Николай встал на позицию, поднял руку с оружием, посмотрел на противника. Мысли неслись с бешеной скоростью…
-«Интересно, скольких уже убил этот пистолет? Вот-вот! Вот о чём стоит писать, о чувствах, когда стоишь вот так на волосок от смерти или убийства».
-Сходитесь! - донеслось из страшной дали.
Николай поднял вытянутую руку старался, держать оружие ровно, чтобы ствол не дрожал и не двигался справа налево. Он так сосредоточился, что совсем не смотрел на  противника, а  Просторов выстрелил первым, совсем пропал в сером облаке. Он едва не попал студенту в голову. Пуля, мерзко взвизгнув, метнулась у самого уха, обожгла, резко ударила по шее, потекла горячая струйка крови.
-Больно!  - едва не закричал раненный дуэлянт и выстрелил бестолково  не прицеливавшись.  Буквально зря потратил свой выстрел. Даже не задел Просторова, не ранил.
-Всё?!
Студент был разочарован. Подошел секундант забрал  пистолет, он отдал его. Состояние было странное, почти равнодушное. Внутри поселился пустой холод. Николаи просто наблюдал за обыденными размеренными действиями секундантов. Он видел, как Просторов со скучающим видом отряхнул пыль со своего светлого сюртука сел в экипаж коротко простился и уехал. Врач ещё раз осмотрел раненое ухо, пробормотал, что-то вроде «ничего страшного, даже кровь перестала течь». Ситуация вызвавшая у эмоционального писателя столько мыслей и сомнении кончилась. Вот так просто и даже глупо бессмысленно прошла и безрезультатно скучно закончилась. Северов подошёл положил руку на плечо, сказал мирно:
-Пора возвращаться домой, к матушке. Всё обошлось. Жаль, только Просторов так ничего и не понял, уезжая повторял упрямо, что революция в этой стране просто необходима ради будущего простого человека. Похоже он и поспешил за этим пониманием, -  подытожил доктор. Пора и вам отправляться домой к матушке, пока она не забеспокоилась.
Николай так и поехал не придя в себя, оставшись словно в плену странного тумана, который мешал здраво мыслить и рассуждать. Переступив родной порог молодой литератор жадно бросился к столу, торопясь доверить бумаге все острые эмоции, все самые тайные чувства, идущего убивать или быть убитым. Он торопился пока внутри все свежо, не покрыто патиной давних воспоминании. Он торопился, оставлял кляксы, ломал перья, взъерошил волосы чернильными пальцами, испачкал лоб тряс головой и выкрикивал бессвязные фразы.

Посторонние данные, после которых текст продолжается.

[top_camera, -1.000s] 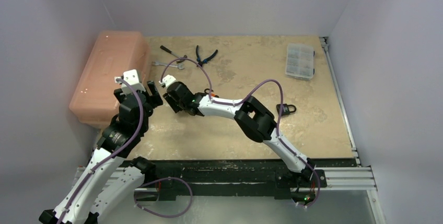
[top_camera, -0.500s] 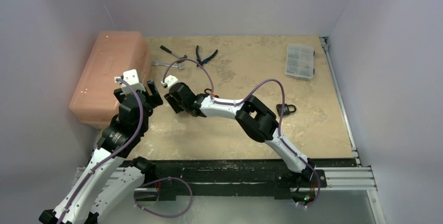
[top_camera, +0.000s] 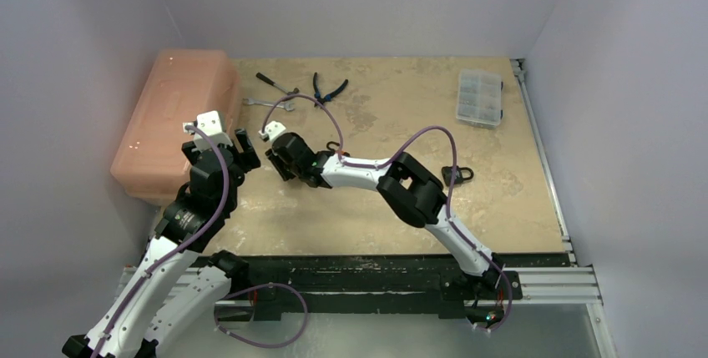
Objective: Unlock with the key
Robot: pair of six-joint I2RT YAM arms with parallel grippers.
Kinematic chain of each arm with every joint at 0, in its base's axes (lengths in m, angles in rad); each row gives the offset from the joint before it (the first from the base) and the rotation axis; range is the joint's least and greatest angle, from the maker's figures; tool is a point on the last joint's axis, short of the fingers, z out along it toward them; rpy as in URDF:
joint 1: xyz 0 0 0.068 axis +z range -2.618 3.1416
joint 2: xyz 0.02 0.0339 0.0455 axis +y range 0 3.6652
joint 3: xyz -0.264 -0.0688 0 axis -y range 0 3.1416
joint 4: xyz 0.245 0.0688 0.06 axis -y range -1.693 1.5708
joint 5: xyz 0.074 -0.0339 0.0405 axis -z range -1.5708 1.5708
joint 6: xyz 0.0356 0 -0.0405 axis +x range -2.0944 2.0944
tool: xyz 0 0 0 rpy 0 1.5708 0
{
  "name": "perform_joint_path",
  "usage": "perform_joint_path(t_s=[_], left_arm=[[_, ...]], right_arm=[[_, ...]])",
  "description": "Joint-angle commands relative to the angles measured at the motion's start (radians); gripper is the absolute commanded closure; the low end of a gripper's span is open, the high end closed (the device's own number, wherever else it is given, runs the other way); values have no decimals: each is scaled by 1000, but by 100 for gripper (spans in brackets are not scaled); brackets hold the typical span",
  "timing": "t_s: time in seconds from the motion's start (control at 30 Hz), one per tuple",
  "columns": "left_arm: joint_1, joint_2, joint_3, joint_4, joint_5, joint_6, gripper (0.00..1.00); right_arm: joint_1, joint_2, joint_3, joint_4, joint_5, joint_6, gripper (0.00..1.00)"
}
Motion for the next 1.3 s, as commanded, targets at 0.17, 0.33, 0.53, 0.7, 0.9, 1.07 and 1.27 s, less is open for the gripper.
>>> perform_joint_path(t_s=[0.17,0.33,0.53,0.7,0.9,1.07,1.27], left_arm=[[7,-2,-8,32,17,20,25],[7,-6,-14,42,46,23,25],[7,-8,-16,50,224,50,25],[7,37,25,12,448,20,28],[7,59,101,14,724,-49,29],[7,103,177,14,871,-103,32],[7,170,232,40,1051,-148,39]], right_arm=[[0,-211,-238,13,-79,33,83],[0,-367,-361,75,-88,66,84],[0,-545,-524,136,-95,92,85],[-1,-736,-688,203,-98,93,85],[-1,-953,-838,251,-91,91,85],[-1,-1130,-919,276,-93,90,84],[-1,-1274,-966,277,-112,77,83]])
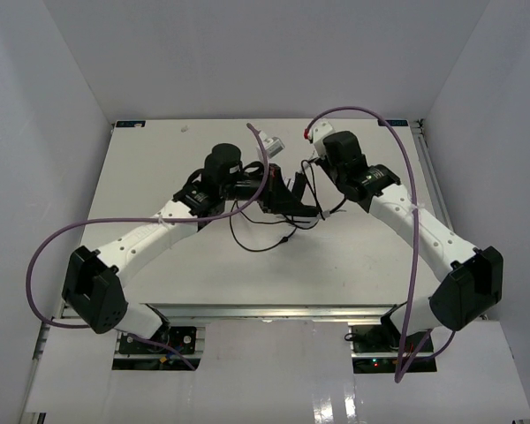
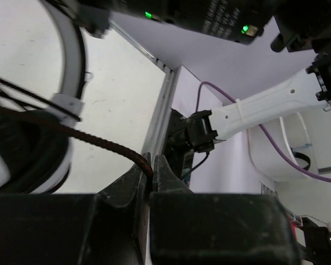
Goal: Wrap the headphones
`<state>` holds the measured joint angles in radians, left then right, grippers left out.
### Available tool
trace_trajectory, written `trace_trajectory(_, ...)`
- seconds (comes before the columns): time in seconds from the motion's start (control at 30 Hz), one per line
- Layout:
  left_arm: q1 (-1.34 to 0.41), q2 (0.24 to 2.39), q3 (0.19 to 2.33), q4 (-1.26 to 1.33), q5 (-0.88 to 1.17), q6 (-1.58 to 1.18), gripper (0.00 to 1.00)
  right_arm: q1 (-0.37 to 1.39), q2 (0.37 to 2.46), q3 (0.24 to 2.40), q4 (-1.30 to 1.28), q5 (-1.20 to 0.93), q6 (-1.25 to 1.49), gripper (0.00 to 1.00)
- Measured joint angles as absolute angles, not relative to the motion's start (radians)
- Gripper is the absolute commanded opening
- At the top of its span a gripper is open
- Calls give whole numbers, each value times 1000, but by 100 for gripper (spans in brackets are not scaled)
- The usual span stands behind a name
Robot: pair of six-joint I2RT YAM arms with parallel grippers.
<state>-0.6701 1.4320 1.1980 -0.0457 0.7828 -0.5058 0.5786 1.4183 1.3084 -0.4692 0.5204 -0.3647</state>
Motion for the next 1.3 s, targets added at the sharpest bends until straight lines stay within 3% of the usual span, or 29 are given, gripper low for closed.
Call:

Матушка заглянула к  сыну, но тихонько прикрыла дверь, не  стала тревожить вдохновение, но даже она разом позабыла всю деликатность резко распахнула дверь кабинета громко закричала, ломая руки.
-Убили! Убили! Просторова убили!
-Это не я! -  вырвалось у дуэлянта, только что пытавшегося это  сделать.
-При чём тут ты? Его забили палками его же крестьяне. Говорят, барин собрал их и агитировал на восстание против царя.
-Достойная смерть для революционера, - пожалуй, слишком спокойно отреагировал дуэлянт.
Он вернулся к работе, но вдохновение прошло, он поднял листок, другой, стал перечитывать, разочарованно покачал головой:
-Детский лепет. Какая бездарность!
Расстроенный автор посидел, горестно подперев рукой тяжелую голову, посмотрел на жидкие язычки пламени в камине, разгонявшие ночную сырость и вдруг сунул в огонь все свои исписанные листы. Пламя весело поднялось и зашумело, поглощая любое творчество и бездарное, и талантливое.